Items from a data source
.....
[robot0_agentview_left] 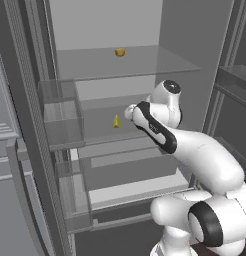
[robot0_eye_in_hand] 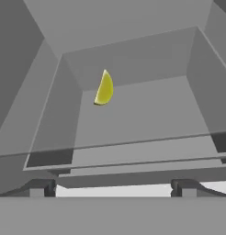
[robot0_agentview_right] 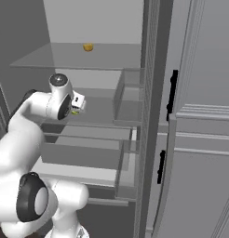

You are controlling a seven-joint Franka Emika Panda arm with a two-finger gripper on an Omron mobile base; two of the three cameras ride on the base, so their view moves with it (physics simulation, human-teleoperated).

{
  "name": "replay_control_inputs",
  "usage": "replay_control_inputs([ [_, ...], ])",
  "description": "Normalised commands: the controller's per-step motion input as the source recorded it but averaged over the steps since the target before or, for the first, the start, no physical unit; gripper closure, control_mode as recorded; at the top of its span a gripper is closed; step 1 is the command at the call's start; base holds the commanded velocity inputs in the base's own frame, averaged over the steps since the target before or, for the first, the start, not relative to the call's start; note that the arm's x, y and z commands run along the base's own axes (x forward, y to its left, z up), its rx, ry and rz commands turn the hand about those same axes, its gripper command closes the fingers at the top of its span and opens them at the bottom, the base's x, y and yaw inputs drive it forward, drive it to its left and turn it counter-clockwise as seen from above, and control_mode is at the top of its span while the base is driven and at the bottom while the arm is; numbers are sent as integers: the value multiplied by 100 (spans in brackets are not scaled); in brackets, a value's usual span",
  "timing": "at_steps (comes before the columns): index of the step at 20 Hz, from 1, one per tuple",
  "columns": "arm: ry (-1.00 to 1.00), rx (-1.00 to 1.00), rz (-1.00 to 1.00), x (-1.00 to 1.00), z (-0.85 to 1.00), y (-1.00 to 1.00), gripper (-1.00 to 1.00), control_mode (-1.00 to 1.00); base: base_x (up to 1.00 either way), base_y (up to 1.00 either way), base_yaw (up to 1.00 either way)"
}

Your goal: Grab a lemon wedge from the fridge and one ice cube from the ice bowl, and put them in the glass of lemonade.

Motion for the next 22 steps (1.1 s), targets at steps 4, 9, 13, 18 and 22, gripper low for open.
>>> replay_control_inputs([
  [4,-12,-1,0,33,-40,13,-100,-100,0,0,0],
  [9,-5,-1,0,57,-32,39,-100,-100,0,0,0],
  [13,7,-11,0,51,0,15,-100,-100,0,0,0],
  [18,8,-10,0,18,-6,0,-100,-100,0,0,0],
  [22,0,-1,1,4,-5,0,-100,-100,0,0,0],
])
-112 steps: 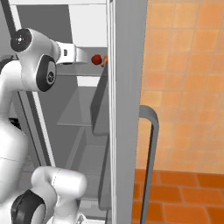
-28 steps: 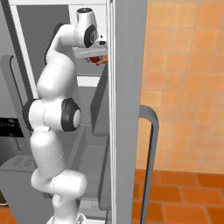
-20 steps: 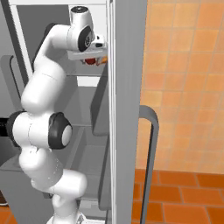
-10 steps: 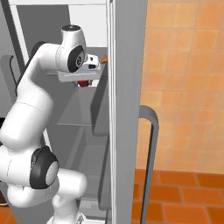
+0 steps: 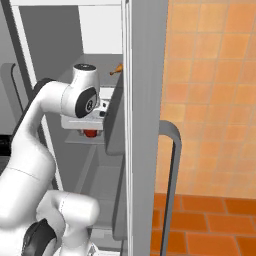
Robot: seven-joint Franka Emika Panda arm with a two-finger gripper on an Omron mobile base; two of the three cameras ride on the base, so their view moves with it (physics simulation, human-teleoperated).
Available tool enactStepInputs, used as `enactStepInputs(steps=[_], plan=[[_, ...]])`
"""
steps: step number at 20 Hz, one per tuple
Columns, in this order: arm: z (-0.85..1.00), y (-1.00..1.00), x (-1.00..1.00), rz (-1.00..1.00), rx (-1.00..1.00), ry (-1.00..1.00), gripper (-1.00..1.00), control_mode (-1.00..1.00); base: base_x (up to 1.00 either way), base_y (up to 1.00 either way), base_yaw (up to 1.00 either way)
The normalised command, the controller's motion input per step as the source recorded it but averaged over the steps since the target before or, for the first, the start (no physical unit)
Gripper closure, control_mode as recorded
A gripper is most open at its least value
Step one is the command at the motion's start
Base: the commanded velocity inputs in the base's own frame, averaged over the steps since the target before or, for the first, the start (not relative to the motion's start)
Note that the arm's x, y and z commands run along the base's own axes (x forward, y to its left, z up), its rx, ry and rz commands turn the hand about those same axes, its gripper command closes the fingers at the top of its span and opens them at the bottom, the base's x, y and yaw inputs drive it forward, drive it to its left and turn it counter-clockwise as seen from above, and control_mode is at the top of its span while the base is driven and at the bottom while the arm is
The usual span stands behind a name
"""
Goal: Place one bell pepper and one chicken drumstick in each tupperware on the nearby counter, to pack two identical lunches.
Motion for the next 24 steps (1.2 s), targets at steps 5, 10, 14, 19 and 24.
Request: enactStepInputs(steps=[5,10,14,19,24], plan=[[0.47,-0.03,-1.0,-0.04,0.0,0.13,1.0,-1.0,0.0,0.0,0.0],[-0.02,0.1,-0.8,-0.03,0.0,0.06,1.0,-1.0,0.0,0.0,0.0],[-0.08,0.0,-0.46,0.0,0.0,0.03,1.0,1.0,-0.25,0.0,0.0],[0.0,0.0,0.0,0.0,0.0,0.0,1.0,1.0,-1.0,0.34,0.0],[0.0,0.0,0.0,0.0,0.0,0.0,1.0,1.0,-0.83,0.99,0.14]])
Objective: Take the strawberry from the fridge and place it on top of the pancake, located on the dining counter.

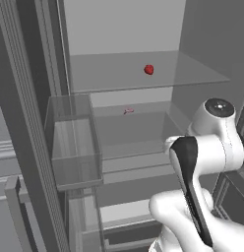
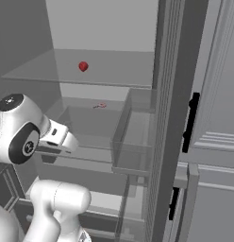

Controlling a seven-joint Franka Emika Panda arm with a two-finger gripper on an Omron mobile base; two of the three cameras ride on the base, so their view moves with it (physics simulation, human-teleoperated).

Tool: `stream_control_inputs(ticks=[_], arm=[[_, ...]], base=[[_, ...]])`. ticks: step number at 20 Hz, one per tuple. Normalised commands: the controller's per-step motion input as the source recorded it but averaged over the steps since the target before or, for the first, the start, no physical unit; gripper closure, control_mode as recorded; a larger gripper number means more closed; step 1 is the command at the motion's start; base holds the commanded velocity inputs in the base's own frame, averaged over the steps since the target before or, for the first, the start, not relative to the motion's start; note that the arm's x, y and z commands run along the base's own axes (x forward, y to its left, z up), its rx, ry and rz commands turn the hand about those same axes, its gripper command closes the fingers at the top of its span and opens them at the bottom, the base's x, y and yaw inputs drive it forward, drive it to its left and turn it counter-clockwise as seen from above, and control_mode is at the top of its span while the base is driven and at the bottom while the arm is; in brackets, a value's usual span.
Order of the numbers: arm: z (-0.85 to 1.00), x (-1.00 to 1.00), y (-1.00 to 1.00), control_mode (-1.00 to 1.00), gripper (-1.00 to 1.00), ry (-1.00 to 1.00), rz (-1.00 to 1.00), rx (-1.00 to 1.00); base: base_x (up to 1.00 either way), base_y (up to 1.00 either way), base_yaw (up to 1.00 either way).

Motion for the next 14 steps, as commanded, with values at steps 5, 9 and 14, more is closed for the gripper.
stream_control_inputs(ticks=[5,9,14], arm=[[0.36,0.02,0.00,-1.00,-1.00,-0.10,0.00,0.04],[1.00,0.15,0.00,-1.00,-1.00,-0.35,0.01,0.02],[1.00,0.30,0.01,-1.00,-1.00,-0.20,0.04,0.00]], base=[[0.25,0.01,0.00],[0.00,0.00,0.00],[0.00,0.00,0.00]])
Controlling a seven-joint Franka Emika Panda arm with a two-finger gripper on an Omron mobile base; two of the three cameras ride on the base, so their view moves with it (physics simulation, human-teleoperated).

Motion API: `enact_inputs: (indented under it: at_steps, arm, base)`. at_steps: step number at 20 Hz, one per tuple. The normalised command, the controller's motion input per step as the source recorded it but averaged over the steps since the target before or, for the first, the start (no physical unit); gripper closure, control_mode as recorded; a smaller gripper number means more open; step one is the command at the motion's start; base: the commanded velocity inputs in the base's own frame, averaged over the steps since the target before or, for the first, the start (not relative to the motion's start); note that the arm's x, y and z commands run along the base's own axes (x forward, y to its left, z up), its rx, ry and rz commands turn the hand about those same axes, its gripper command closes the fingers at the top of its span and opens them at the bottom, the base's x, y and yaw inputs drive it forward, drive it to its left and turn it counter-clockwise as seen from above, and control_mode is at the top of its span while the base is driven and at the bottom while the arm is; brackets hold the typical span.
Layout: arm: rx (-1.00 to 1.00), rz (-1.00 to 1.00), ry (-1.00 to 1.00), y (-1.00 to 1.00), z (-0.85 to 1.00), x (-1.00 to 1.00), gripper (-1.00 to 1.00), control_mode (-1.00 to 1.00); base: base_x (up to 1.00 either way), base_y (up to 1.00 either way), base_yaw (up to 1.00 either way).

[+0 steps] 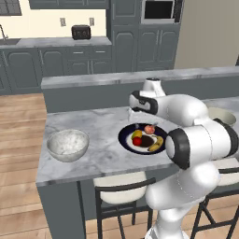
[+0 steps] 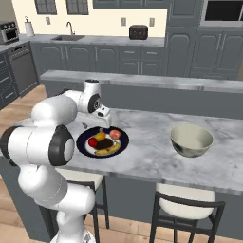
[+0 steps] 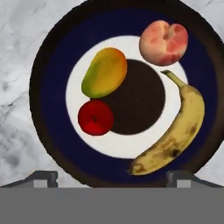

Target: Take the fruits from the plate on the dining counter and place two fruits in each bowl.

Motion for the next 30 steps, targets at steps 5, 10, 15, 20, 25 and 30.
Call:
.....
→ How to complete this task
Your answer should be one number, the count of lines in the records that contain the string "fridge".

→ Worked solution
2